Jimmy Tucker with Jtucker Photography captured stunning images of this rare bird. For Tucker, he didn't mind waiting four-and-a-half hours on someone's porch for a glimpse of a one-in-a-million yellow cardinal.
Tucker's Facebook post explains,
"It appears the bird is happy here & it should stick around. It was actively chasing males/females & I am hopeful it will mate successfully."
Researchers say the bird has a rare genetic mutation. Yellow Cardinal's are missing a usual enzyme that converts the yellow pigments in food they eat to red pigments.
"The birding world's newest celebrity, a male cardinal named Yellow Saffron by the owner of the Kingston, Tennessee, home whose yard he likes to frequent, is one of just a handful of xanthochromic Northern Cardinals identified in the United States. Fortunately for us, Yellow Saffron appears fond of his rural Tennessee stomping grounds."

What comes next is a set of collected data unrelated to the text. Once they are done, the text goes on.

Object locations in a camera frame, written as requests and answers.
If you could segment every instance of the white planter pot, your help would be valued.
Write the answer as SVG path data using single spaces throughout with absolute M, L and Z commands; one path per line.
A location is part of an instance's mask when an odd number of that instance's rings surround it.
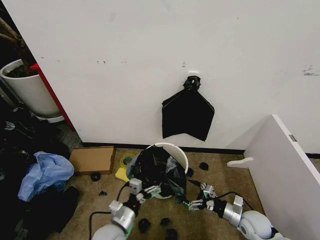
M 21 59 L 9 63 L 0 70 L 0 77 L 9 84 L 24 104 L 37 116 L 44 118 L 60 116 L 61 113 L 55 101 L 39 75 L 17 78 L 4 75 L 22 64 Z

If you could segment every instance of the brown carpet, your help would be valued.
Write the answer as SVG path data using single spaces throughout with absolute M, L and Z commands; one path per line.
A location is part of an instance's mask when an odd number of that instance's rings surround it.
M 115 177 L 119 168 L 119 159 L 125 153 L 137 154 L 139 149 L 116 149 L 113 174 L 102 175 L 101 180 L 92 182 L 89 176 L 73 176 L 68 181 L 68 186 L 75 186 L 80 191 L 80 200 L 73 218 L 61 233 L 52 233 L 49 240 L 87 240 L 89 239 L 89 216 L 94 211 L 108 211 L 108 205 L 115 200 L 124 182 Z M 195 153 L 186 152 L 189 167 L 194 170 L 191 179 L 204 181 L 213 185 L 217 195 L 234 191 L 242 195 L 252 207 L 263 213 L 257 191 L 248 169 L 228 168 L 227 162 L 241 160 L 241 155 Z M 201 162 L 209 164 L 209 170 L 199 168 Z M 101 191 L 107 196 L 98 196 Z M 195 200 L 199 189 L 187 183 L 186 197 Z M 125 202 L 128 189 L 122 191 L 120 200 Z M 225 198 L 233 203 L 234 196 Z M 168 228 L 177 230 L 179 240 L 243 240 L 242 235 L 228 222 L 220 219 L 218 215 L 209 210 L 189 211 L 185 205 L 176 204 L 174 197 L 169 199 L 152 198 L 147 200 L 140 208 L 139 215 L 134 222 L 129 240 L 164 240 L 166 227 L 160 226 L 162 218 L 170 218 Z M 147 218 L 151 226 L 144 234 L 139 232 L 138 222 Z M 99 227 L 110 223 L 110 215 L 95 215 L 92 221 L 92 232 Z

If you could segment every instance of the black trash bag in bucket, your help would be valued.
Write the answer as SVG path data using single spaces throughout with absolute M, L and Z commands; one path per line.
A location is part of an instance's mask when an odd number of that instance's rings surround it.
M 185 199 L 185 169 L 163 147 L 153 145 L 143 150 L 133 166 L 133 175 L 142 181 L 144 189 L 159 185 L 162 197 Z

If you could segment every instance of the yellow tape roll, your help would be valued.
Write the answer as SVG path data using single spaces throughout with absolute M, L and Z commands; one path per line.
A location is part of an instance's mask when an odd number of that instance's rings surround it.
M 135 154 L 133 153 L 126 153 L 124 155 L 122 155 L 122 157 L 120 158 L 120 166 L 123 169 L 127 169 L 127 165 L 128 163 L 131 162 L 131 160 L 134 158 Z

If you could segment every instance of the black cable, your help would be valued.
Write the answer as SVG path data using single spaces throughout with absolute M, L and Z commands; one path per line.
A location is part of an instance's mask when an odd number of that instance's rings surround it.
M 216 196 L 217 199 L 220 199 L 220 198 L 223 198 L 224 196 L 227 196 L 229 194 L 235 194 L 235 195 L 238 195 L 239 197 L 242 197 L 240 194 L 236 193 L 235 191 L 228 191 L 227 193 L 225 194 L 222 194 L 220 196 Z M 245 204 L 247 204 L 247 206 L 251 209 L 251 210 L 254 210 L 254 208 L 242 197 L 243 201 L 245 202 Z
M 95 214 L 111 214 L 111 212 L 110 211 L 94 211 L 93 213 L 91 213 L 89 217 L 89 240 L 91 240 L 91 234 L 92 234 L 92 217 Z
M 121 191 L 125 188 L 129 186 L 129 182 L 126 182 L 125 185 L 123 185 L 118 193 L 118 196 L 116 197 L 116 200 L 119 201 L 119 198 L 120 198 L 120 194 L 121 194 Z

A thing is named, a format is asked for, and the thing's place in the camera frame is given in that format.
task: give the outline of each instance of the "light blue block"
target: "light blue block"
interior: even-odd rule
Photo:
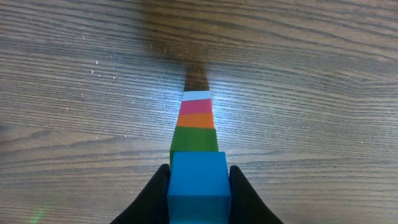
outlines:
[[[182,101],[210,99],[210,91],[185,91]]]
[[[175,152],[167,193],[170,223],[228,223],[225,152]]]

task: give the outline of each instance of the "block tower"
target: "block tower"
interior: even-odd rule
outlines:
[[[210,91],[184,92],[170,165],[170,223],[228,223],[228,168],[225,153],[218,152]]]

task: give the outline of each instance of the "orange block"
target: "orange block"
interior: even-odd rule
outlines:
[[[214,128],[213,113],[180,114],[177,126],[192,128]]]

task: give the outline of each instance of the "wooden table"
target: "wooden table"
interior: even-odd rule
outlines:
[[[397,223],[395,0],[0,1],[0,223],[109,223],[169,161],[185,75],[286,224]]]

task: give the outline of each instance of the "pink block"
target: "pink block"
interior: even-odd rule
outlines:
[[[212,113],[211,99],[183,101],[180,114]]]

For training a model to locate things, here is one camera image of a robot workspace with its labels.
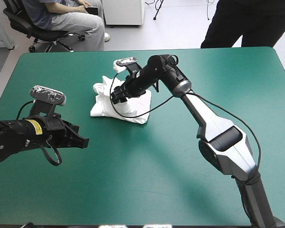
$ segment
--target phone
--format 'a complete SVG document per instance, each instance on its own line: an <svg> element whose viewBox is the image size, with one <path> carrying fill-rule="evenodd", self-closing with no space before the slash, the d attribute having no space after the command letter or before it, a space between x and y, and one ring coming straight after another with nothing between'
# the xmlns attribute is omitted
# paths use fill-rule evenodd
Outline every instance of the phone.
<svg viewBox="0 0 285 228"><path fill-rule="evenodd" d="M89 14L98 15L98 7L88 6L85 9Z"/></svg>

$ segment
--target black pants
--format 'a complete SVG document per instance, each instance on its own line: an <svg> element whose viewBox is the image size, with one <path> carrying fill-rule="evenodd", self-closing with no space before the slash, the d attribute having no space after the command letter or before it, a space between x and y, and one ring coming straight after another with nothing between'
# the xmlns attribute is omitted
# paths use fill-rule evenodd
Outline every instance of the black pants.
<svg viewBox="0 0 285 228"><path fill-rule="evenodd" d="M243 35L242 47L273 47L285 32L284 15L258 15L232 0L219 0L201 48L230 48Z"/></svg>

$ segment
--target gray pants
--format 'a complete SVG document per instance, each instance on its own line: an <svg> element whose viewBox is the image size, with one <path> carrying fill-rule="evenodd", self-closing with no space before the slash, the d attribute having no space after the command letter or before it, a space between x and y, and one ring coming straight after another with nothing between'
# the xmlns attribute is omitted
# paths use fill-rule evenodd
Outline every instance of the gray pants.
<svg viewBox="0 0 285 228"><path fill-rule="evenodd" d="M74 0L66 1L68 6L79 6ZM79 40L76 39L70 46L75 51L103 51L104 22L102 4L100 0L88 1L92 6L98 7L99 16L78 12L57 14L52 18L51 30L72 31L77 33L85 32L85 41L79 42Z"/></svg>

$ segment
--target white shoe
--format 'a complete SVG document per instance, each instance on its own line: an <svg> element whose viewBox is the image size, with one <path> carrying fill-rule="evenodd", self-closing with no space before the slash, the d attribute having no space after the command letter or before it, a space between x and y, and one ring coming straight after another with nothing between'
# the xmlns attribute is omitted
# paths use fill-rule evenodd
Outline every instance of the white shoe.
<svg viewBox="0 0 285 228"><path fill-rule="evenodd" d="M108 42L110 40L110 34L107 32L104 33L104 42Z"/></svg>

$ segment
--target yellow label
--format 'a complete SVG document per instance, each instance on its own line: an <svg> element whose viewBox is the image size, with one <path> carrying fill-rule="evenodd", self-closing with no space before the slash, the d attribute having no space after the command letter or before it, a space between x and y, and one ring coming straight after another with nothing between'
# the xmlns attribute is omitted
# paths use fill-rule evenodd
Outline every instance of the yellow label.
<svg viewBox="0 0 285 228"><path fill-rule="evenodd" d="M34 129L36 130L36 135L43 134L41 125L37 121L35 120L27 120L27 121L29 121L34 126Z"/></svg>

One was found in Mobile County too!
Experts also told Southern Living,
"I would estimate that in any given year there are two or three yellow cardinals at backyard feeding stations somewhere in the U.S. or Canada," Auburn University biology professor Geoffrey Hill explained to AL.com last year. "There are probably a million bird feeding stations in that area so very, very roughly, yellow cardinals are a one in a million mutation."